▶ [WHAT THE TASK ASKS] Transcribe every record verbatim; no pictures.

========

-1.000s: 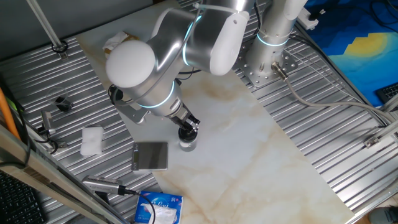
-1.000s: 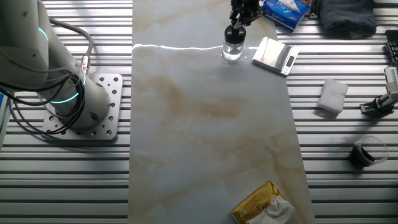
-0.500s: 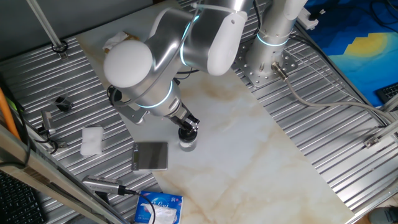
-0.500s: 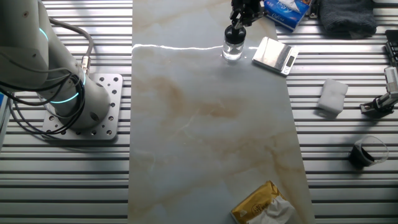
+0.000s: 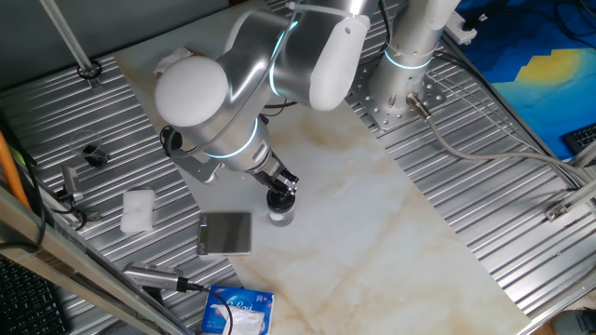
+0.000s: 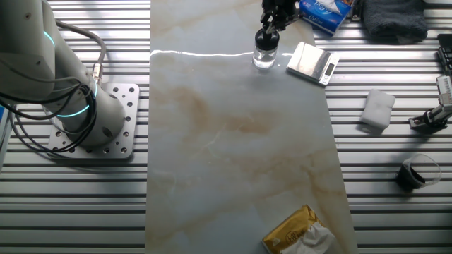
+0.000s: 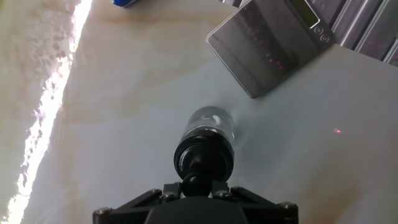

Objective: Screw the lid onto the jar

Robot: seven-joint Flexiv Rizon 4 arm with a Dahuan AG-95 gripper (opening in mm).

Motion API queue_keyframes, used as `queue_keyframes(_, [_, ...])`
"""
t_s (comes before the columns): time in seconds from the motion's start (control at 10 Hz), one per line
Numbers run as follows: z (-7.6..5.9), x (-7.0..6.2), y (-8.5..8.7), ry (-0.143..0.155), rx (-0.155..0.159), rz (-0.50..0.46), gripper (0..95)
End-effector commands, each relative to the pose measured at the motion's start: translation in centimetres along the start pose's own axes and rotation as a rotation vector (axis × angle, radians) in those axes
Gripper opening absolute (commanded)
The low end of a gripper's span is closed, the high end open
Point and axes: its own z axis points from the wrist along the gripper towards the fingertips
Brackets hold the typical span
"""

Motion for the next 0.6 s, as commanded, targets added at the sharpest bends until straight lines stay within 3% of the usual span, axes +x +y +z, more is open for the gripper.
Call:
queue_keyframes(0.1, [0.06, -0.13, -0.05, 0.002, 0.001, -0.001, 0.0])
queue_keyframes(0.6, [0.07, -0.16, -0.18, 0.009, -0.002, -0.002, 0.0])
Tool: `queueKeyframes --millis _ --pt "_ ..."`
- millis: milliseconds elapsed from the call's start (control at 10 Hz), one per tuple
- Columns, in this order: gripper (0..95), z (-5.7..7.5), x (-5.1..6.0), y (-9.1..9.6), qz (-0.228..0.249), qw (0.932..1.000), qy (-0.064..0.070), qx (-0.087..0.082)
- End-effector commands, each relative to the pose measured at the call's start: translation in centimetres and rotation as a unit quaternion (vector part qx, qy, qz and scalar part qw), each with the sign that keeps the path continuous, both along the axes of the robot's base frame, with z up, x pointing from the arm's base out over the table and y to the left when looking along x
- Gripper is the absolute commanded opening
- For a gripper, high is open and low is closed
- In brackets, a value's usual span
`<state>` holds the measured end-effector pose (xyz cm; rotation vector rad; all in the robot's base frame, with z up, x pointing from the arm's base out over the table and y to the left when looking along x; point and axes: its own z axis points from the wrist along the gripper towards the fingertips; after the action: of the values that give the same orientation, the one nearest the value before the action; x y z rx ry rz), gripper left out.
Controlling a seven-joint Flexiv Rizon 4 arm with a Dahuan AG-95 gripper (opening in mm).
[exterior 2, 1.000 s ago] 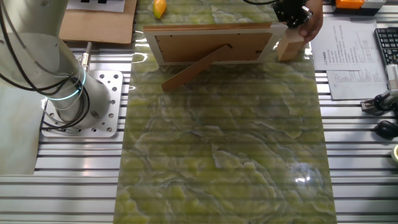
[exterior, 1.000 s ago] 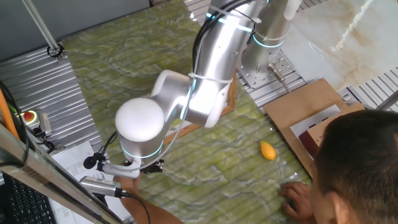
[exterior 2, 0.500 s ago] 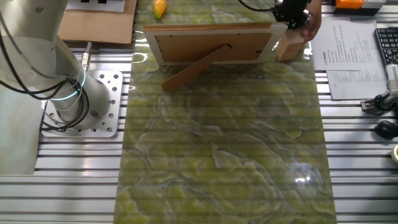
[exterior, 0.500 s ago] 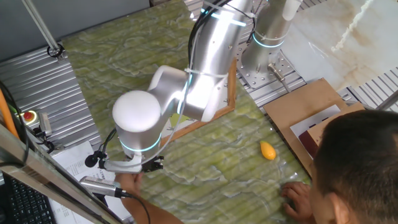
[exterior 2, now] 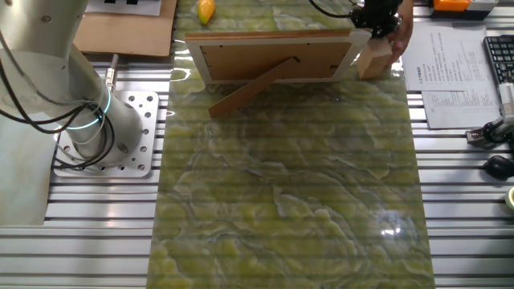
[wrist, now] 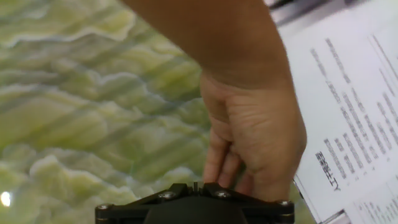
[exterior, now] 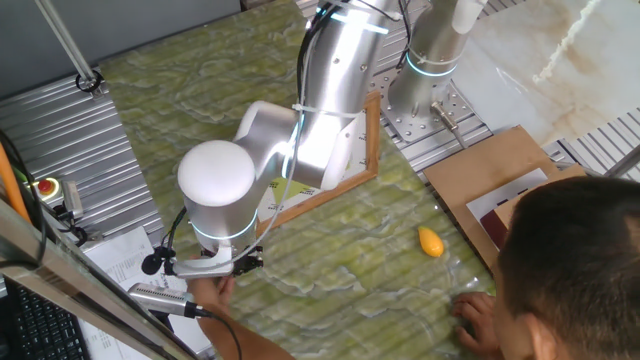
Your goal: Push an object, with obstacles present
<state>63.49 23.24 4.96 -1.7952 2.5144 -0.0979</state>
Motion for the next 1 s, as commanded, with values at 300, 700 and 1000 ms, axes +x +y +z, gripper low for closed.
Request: queueKeyframes --millis 300,700,1000 --pt "0.0 0.01 -0.04 -0.05 0.072 0.9974 0.000 -0.002" --pt "0.0 -0.10 -0.08 -0.09 0.109 0.9940 0.001 -0.005" --pt "0.0 -0.25 -0.13 -0.16 0.124 0.9923 0.000 -0.007"
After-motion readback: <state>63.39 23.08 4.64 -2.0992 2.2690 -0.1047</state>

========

▶ [WRITTEN RESPONSE]
-1.000s: 
-1.000s: 
-0.500s: 
-0.500s: 
+0.000s: 
+0.000s: 
+0.000s: 

Objective: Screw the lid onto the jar

Robot: seven-joint Flexiv Rizon 4 arm with a Dahuan AG-95 gripper (opening in mm).

Motion API queue_keyframes, used as `queue_keyframes(_, [_, ...])`
"""
t_s (comes before the columns): time in seconds from the motion's start (control at 10 Hz), one per line
Numbers run as follows: z (-7.6..5.9), x (-7.0..6.2), y (-8.5..8.7), ry (-0.143..0.155), rx (-0.155..0.159), rz (-0.50..0.46), gripper (0..95)
End-effector commands, each relative to the pose measured at the motion's start: translation in centimetres along the start pose's own axes and rotation as a rotation vector (axis × angle, radians) in those axes
Gripper opening absolute (commanded)
The low end of a gripper's span is closed, the high end open
Point and axes: its own z axis points from the wrist along the gripper towards the fingertips
Brackets hold the typical span
"""

Motion for the next 0.6 s, as commanded, targets added at the sharpest bends until straight lines stay within 3% of the usual span, axes +x +y +z, more is open for the gripper.
Call:
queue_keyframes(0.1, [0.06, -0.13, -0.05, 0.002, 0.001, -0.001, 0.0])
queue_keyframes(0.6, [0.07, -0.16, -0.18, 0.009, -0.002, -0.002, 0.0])
Tool: `queueKeyframes --millis _ --pt "_ ..."`
- millis: milliseconds elapsed from the call's start (control at 10 Hz), one per tuple
- Columns, in this order: gripper (0..95), z (-5.7..7.5), x (-5.1..6.0), y (-9.1..9.6), qz (-0.228..0.249), qw (0.932..1.000), qy (-0.064..0.070), qx (-0.087..0.082)
- End-effector commands, each relative to the pose measured at the call's start: translation in centimetres and rotation as a unit quaternion (vector part qx, qy, qz and scalar part qw), each with the sign that keeps the path continuous, both along the axes of the robot's base frame, with z up, x pointing from the arm's base out over the table and y to the left when looking along x
- Gripper is the absolute commanded opening
- For a gripper, high is open and low is closed
- In brackets, a value's usual span
`<state>` holds the measured end-effector pose (xyz cm; rotation vector rad; all in the robot's base frame, with z up, x pointing from the arm's base out over the table and y to the left when looking along x; point and axes: its own z axis points from the wrist along the gripper towards the fingertips; after the action: of the values that give the same orientation, the one nearest the value before the action; x y z rx ry rz), gripper left out.
Controlling a seven-joint Flexiv Rizon 4 arm with a Dahuan AG-95 gripper (opening in mm).
[exterior 2, 1.000 s ago] 
[exterior, 1.000 s ago] 
[exterior 2, 0.500 s ago] 
[exterior, 0.500 s ago] 
[exterior 2, now] 
[wrist, now] 
[exterior, now] 
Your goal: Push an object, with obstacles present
<state>63.49 23.24 4.96 -1.7952 2.5144 -0.0979</state>
Motion for the next 1 s, as commanded, with values at 300, 700 and 1000 ms, axes +x +y +z, gripper low for closed.
Request: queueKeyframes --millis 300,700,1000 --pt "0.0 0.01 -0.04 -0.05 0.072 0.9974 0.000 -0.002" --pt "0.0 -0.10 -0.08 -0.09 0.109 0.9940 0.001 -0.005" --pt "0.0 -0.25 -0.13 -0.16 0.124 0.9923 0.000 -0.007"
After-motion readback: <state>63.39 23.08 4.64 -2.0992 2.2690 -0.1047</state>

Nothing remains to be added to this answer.